— Available records —
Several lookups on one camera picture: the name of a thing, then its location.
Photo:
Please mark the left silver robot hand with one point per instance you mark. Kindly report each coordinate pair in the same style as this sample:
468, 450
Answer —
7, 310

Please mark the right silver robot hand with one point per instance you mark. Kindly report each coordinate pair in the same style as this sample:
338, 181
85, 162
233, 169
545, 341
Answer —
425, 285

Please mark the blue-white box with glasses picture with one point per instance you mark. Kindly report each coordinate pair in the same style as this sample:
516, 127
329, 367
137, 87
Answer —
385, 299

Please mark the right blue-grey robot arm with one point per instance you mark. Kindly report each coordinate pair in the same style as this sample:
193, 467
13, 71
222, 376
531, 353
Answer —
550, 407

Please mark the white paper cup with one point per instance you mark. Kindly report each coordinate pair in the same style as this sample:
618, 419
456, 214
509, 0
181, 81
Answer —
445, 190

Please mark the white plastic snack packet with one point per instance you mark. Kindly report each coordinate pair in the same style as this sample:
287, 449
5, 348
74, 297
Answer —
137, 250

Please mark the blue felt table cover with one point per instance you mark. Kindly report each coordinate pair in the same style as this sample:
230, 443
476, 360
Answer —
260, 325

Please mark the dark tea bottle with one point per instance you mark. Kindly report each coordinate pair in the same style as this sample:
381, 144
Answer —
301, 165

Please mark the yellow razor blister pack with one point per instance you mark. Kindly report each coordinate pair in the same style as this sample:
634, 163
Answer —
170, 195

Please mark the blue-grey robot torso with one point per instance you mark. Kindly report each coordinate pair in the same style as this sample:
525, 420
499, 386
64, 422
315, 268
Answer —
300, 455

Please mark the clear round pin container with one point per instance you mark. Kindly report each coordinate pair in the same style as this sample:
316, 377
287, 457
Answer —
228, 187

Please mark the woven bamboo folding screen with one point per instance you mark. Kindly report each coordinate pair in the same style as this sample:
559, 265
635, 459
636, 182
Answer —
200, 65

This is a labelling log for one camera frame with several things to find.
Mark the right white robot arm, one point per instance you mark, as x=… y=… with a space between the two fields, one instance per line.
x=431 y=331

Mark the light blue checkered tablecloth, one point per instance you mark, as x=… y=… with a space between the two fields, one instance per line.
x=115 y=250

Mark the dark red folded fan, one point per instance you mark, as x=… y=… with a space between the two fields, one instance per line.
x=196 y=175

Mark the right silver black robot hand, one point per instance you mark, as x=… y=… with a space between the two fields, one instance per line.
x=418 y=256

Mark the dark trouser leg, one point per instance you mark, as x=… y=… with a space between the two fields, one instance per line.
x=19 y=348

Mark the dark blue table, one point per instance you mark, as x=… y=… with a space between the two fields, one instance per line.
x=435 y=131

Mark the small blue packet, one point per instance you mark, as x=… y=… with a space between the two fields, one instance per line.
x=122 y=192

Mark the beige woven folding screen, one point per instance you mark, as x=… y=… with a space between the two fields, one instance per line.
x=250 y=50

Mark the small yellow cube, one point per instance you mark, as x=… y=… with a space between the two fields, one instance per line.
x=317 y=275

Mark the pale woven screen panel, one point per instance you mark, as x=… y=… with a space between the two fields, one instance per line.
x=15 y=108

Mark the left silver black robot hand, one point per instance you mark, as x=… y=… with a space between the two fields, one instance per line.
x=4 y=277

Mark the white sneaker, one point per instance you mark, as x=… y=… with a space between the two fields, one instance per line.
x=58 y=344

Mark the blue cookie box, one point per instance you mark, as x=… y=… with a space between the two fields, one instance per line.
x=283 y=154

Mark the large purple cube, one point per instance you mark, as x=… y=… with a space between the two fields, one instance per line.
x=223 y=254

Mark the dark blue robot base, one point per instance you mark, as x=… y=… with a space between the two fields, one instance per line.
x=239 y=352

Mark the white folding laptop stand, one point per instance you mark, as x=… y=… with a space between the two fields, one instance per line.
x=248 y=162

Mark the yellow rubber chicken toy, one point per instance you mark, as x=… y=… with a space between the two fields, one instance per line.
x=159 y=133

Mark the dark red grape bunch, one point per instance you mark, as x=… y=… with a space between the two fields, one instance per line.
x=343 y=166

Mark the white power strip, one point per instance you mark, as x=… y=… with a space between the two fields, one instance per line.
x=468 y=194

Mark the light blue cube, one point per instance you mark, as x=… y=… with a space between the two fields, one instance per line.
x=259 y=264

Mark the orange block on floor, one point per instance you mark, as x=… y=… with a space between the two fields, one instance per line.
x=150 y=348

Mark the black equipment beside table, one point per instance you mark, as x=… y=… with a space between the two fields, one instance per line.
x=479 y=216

— What you will do —
Would you please give the number of lines in the data above that contain the string "camera"? Reply with that number only.

— Response to the task —
2